[Items from a dataset]

***

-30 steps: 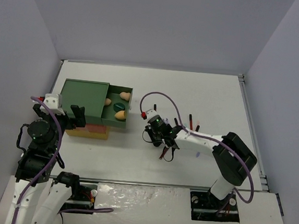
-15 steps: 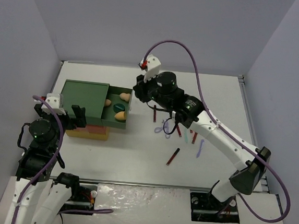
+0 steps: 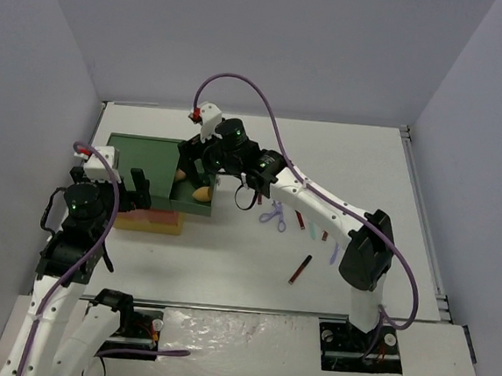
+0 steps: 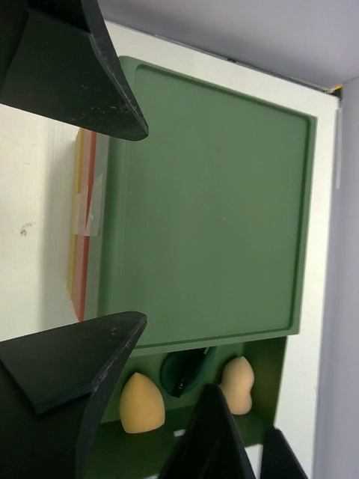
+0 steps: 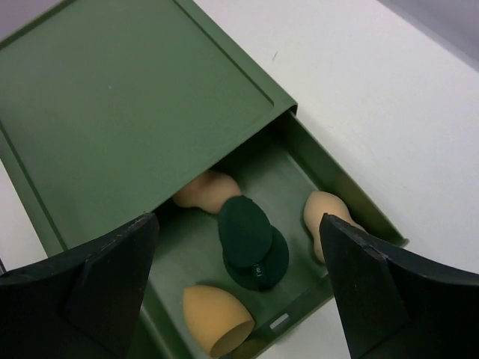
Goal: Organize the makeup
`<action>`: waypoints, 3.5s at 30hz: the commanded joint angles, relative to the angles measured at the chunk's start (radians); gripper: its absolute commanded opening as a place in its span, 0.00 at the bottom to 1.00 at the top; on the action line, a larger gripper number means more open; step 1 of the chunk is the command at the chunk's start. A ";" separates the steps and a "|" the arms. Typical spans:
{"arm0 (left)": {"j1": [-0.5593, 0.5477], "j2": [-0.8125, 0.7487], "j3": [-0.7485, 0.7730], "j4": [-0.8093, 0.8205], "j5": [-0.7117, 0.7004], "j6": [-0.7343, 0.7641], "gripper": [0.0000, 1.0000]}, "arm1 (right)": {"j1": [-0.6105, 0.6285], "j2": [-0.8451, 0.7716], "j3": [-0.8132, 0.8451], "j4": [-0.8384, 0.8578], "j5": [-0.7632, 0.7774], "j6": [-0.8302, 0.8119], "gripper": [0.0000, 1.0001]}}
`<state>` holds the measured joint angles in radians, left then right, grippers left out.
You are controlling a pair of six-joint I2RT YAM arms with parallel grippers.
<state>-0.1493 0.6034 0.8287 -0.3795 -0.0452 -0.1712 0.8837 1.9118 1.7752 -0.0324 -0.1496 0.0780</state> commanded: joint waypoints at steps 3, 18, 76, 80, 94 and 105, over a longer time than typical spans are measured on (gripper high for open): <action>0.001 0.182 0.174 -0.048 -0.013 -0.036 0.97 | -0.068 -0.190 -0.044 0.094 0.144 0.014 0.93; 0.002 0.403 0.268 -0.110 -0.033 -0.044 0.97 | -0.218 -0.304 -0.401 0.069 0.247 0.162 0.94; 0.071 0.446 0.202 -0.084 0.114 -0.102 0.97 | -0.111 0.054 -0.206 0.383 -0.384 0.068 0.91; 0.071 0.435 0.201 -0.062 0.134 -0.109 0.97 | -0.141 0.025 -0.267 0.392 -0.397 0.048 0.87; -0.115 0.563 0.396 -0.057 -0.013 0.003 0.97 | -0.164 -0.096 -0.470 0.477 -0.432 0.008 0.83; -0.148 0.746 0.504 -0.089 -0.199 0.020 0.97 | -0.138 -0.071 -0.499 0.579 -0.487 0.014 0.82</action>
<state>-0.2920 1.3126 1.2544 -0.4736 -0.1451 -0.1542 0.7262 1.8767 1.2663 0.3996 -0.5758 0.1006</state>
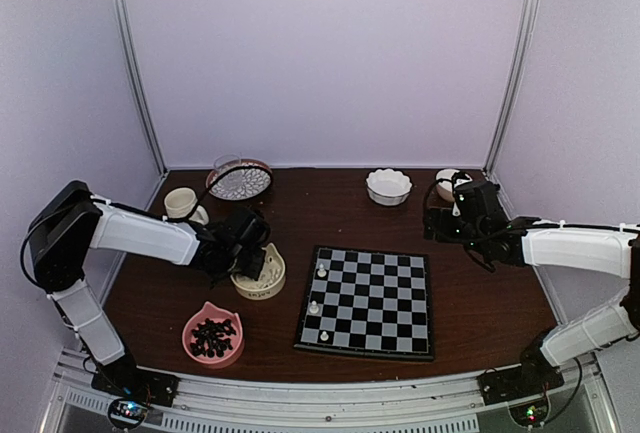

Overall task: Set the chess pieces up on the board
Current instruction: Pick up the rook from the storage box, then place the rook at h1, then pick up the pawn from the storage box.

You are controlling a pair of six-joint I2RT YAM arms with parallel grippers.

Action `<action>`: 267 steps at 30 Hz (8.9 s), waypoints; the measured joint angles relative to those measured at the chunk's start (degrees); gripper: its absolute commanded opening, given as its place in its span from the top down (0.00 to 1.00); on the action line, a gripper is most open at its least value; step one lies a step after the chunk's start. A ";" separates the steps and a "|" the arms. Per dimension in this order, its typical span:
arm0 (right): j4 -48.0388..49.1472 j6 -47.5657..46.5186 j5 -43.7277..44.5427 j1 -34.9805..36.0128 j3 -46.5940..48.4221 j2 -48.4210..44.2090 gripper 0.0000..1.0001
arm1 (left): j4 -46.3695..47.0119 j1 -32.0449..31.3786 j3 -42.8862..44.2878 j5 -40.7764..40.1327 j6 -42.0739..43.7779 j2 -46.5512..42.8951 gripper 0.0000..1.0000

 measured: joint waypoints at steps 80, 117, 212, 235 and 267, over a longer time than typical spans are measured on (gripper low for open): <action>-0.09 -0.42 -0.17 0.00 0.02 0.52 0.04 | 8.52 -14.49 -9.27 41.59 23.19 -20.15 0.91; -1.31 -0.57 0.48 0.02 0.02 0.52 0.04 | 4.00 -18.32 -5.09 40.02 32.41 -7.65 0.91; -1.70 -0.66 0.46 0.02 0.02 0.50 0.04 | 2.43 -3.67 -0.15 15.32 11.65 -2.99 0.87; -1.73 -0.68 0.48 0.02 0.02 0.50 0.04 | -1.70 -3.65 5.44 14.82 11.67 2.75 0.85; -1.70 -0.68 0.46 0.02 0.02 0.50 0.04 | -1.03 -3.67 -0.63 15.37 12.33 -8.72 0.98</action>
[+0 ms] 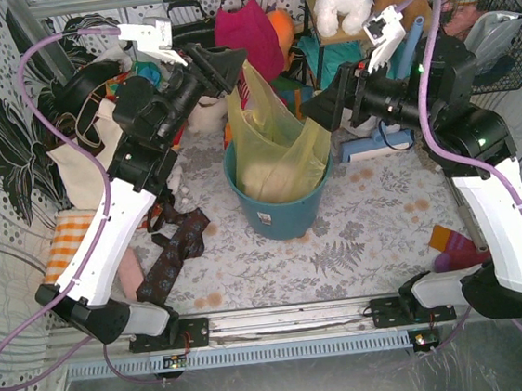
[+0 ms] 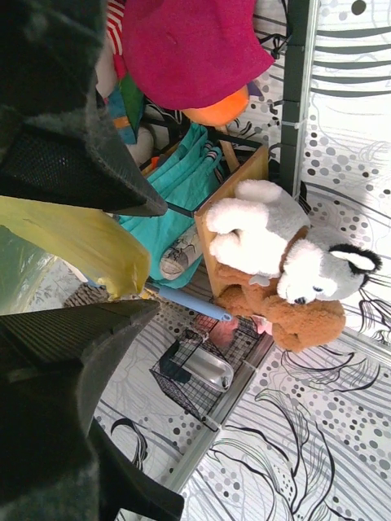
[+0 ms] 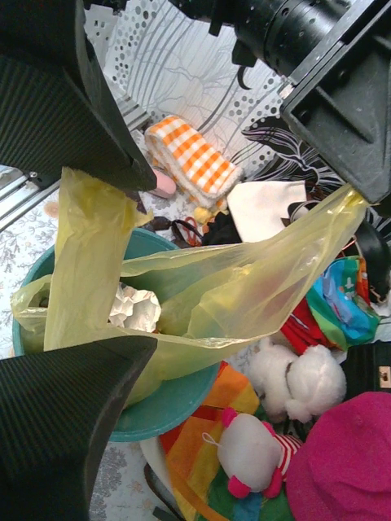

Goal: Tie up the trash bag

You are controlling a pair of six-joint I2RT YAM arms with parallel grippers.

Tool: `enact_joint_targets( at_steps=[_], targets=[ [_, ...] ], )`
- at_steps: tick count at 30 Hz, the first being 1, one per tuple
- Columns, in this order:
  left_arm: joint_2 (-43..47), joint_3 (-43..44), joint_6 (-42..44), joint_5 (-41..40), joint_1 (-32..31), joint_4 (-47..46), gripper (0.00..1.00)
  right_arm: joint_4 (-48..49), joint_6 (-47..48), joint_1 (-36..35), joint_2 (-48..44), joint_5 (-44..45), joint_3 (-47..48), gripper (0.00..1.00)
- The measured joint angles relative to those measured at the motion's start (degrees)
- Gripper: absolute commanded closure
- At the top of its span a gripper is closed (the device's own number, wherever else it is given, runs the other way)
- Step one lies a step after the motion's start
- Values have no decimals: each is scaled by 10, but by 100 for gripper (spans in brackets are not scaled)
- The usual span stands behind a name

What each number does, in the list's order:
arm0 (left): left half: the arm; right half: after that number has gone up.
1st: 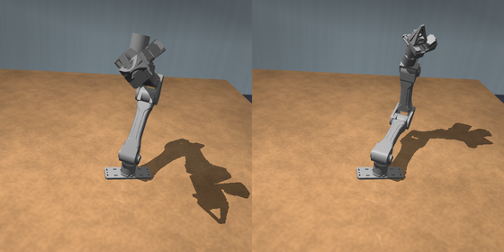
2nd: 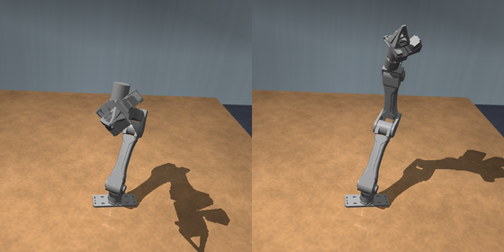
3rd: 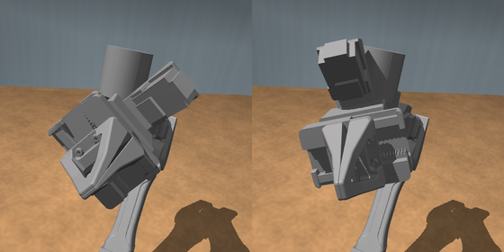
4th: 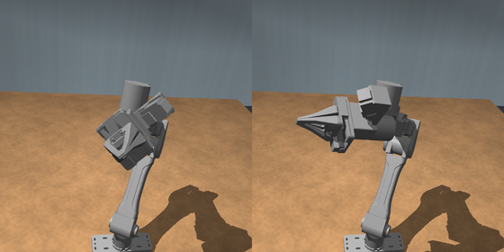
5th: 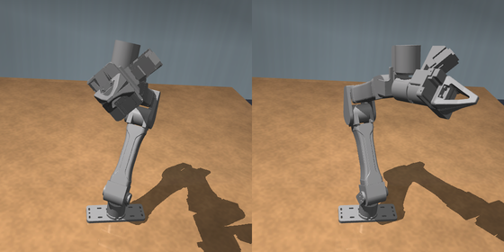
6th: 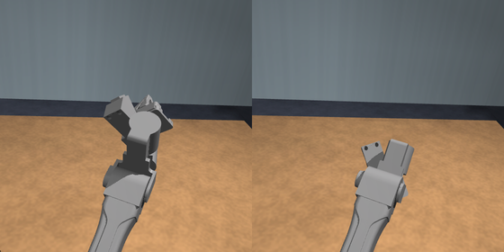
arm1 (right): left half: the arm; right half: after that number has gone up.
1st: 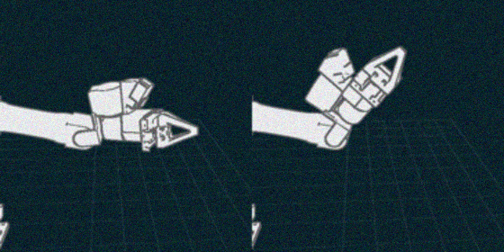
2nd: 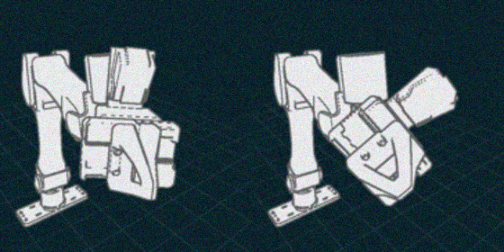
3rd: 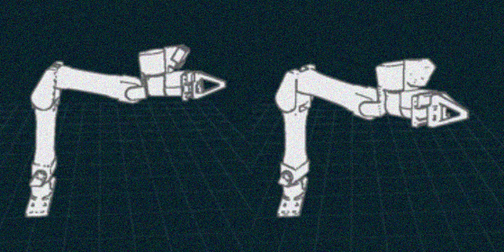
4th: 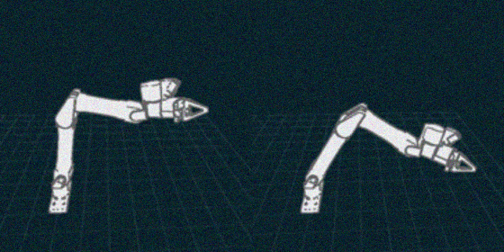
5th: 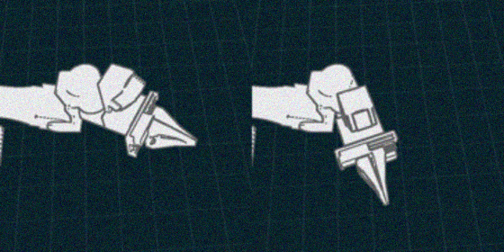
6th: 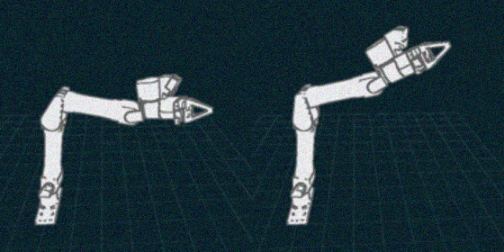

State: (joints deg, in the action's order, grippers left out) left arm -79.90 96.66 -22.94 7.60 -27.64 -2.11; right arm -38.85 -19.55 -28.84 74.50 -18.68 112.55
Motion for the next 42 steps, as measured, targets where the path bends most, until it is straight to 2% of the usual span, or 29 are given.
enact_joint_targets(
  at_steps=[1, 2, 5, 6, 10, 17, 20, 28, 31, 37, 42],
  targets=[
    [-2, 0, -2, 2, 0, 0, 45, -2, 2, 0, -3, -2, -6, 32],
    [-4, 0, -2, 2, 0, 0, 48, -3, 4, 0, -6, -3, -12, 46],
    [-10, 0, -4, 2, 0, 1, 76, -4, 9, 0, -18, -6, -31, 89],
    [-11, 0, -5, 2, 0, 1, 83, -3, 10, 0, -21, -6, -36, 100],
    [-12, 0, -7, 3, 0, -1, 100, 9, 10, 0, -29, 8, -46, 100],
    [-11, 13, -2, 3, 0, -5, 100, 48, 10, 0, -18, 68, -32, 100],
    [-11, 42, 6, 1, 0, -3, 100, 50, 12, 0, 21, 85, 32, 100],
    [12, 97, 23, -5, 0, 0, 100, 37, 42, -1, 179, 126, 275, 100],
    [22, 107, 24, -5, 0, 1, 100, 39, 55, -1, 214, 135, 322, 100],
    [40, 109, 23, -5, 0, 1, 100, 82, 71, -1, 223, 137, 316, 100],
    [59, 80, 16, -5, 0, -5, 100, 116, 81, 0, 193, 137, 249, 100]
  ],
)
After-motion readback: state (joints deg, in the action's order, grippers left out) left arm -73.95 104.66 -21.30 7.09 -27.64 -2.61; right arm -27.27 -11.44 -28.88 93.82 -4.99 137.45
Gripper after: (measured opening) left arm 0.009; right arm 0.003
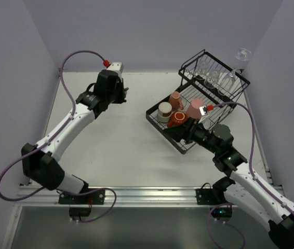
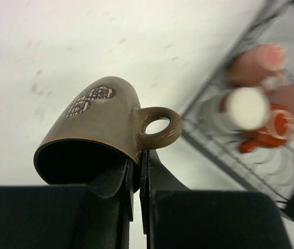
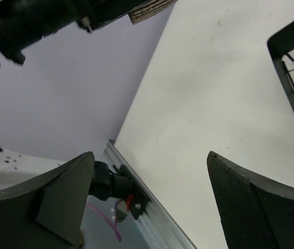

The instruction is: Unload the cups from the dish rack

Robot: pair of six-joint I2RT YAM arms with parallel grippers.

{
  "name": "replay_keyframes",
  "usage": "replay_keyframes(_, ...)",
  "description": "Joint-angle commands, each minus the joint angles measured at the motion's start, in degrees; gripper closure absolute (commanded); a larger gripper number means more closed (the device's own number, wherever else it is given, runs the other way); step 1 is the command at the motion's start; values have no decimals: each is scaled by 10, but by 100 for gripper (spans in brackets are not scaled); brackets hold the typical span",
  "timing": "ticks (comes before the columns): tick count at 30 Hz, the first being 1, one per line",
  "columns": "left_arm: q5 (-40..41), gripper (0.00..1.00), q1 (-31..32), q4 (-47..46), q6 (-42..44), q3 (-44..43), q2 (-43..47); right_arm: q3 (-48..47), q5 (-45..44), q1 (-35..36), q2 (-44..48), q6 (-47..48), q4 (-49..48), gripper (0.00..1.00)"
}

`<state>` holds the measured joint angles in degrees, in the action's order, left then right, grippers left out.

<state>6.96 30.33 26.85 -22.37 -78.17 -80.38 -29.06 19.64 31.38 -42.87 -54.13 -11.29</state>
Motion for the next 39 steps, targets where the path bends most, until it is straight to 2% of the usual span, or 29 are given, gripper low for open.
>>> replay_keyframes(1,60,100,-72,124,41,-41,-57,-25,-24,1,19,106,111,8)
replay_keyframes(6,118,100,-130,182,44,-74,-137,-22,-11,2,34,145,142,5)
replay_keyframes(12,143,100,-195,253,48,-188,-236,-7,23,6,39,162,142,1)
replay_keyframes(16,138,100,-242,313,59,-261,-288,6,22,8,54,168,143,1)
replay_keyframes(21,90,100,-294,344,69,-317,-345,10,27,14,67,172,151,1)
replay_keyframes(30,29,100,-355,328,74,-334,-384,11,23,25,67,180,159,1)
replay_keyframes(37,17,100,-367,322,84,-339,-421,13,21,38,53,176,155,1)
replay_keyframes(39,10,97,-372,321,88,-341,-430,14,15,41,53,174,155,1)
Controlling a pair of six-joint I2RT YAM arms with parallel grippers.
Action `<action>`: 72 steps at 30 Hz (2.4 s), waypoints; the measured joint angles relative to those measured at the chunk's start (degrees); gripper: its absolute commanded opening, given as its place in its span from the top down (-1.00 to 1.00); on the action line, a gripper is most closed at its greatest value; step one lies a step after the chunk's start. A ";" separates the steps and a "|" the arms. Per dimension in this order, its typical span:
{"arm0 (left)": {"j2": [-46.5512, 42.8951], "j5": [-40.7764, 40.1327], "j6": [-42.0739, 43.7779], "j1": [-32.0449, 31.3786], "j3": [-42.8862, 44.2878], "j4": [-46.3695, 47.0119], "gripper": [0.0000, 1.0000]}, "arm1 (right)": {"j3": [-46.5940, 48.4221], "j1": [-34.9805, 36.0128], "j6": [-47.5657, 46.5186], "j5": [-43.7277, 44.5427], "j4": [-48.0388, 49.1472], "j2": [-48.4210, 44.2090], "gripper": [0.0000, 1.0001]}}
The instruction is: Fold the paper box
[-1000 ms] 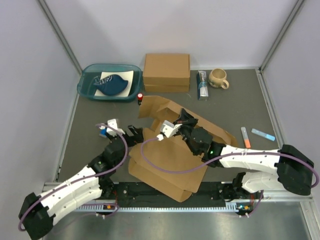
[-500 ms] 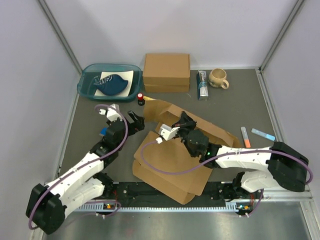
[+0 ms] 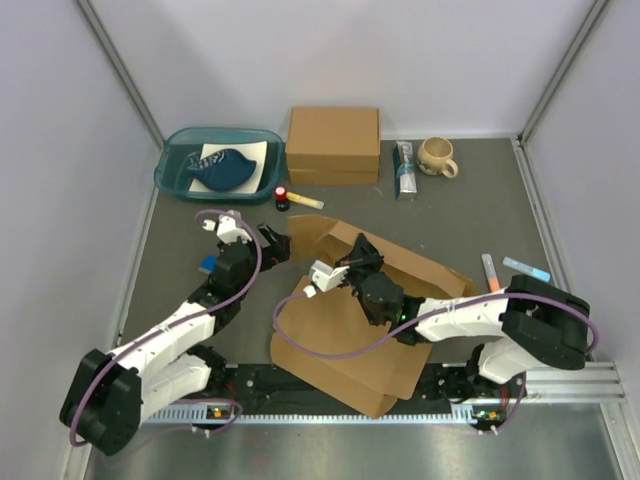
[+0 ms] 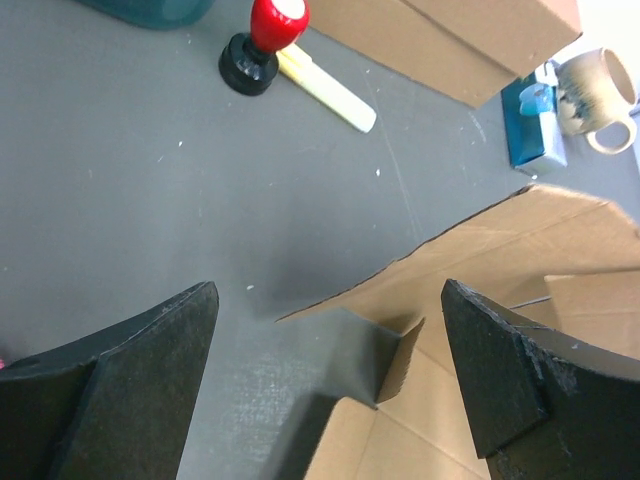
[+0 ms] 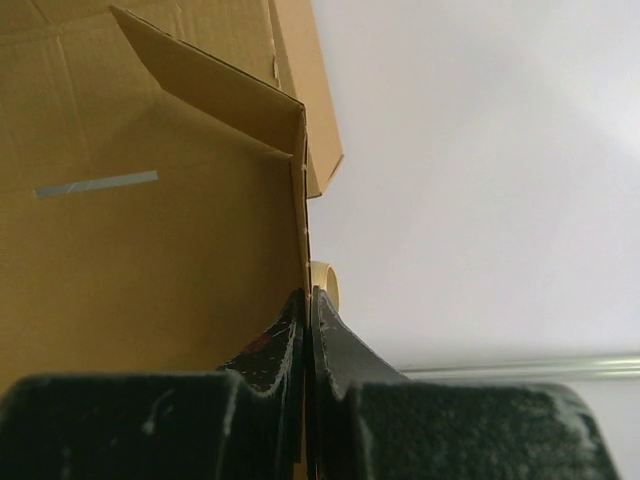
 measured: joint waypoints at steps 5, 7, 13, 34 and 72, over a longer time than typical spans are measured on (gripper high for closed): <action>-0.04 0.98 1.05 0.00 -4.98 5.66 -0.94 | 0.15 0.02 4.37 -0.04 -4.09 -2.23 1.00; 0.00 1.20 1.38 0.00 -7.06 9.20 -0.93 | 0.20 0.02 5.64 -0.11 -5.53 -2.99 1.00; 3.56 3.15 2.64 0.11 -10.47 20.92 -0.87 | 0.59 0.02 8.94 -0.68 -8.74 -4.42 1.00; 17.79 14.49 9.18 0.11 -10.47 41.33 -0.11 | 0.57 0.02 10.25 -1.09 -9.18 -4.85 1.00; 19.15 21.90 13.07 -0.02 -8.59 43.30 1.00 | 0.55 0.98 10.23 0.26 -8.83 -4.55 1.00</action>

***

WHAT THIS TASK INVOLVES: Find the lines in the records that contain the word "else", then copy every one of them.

YOUR SOLUTION:
- At the top of its span a gripper is closed (the device's own number, wherever else it is given, runs the other way)
  "description": "Joint-angle commands, each minus the joint angles measured at the motion's start, in degrees; gripper closure absolute (commanded); a larger gripper number means more closed (the device's own number, wherever else it is given, runs the other way); step 1 is the command at the motion's start; values have no decimals: each is scaled by 10, but by 100 for gripper (spans in brackets are not scaled); brackets hold the typical span",

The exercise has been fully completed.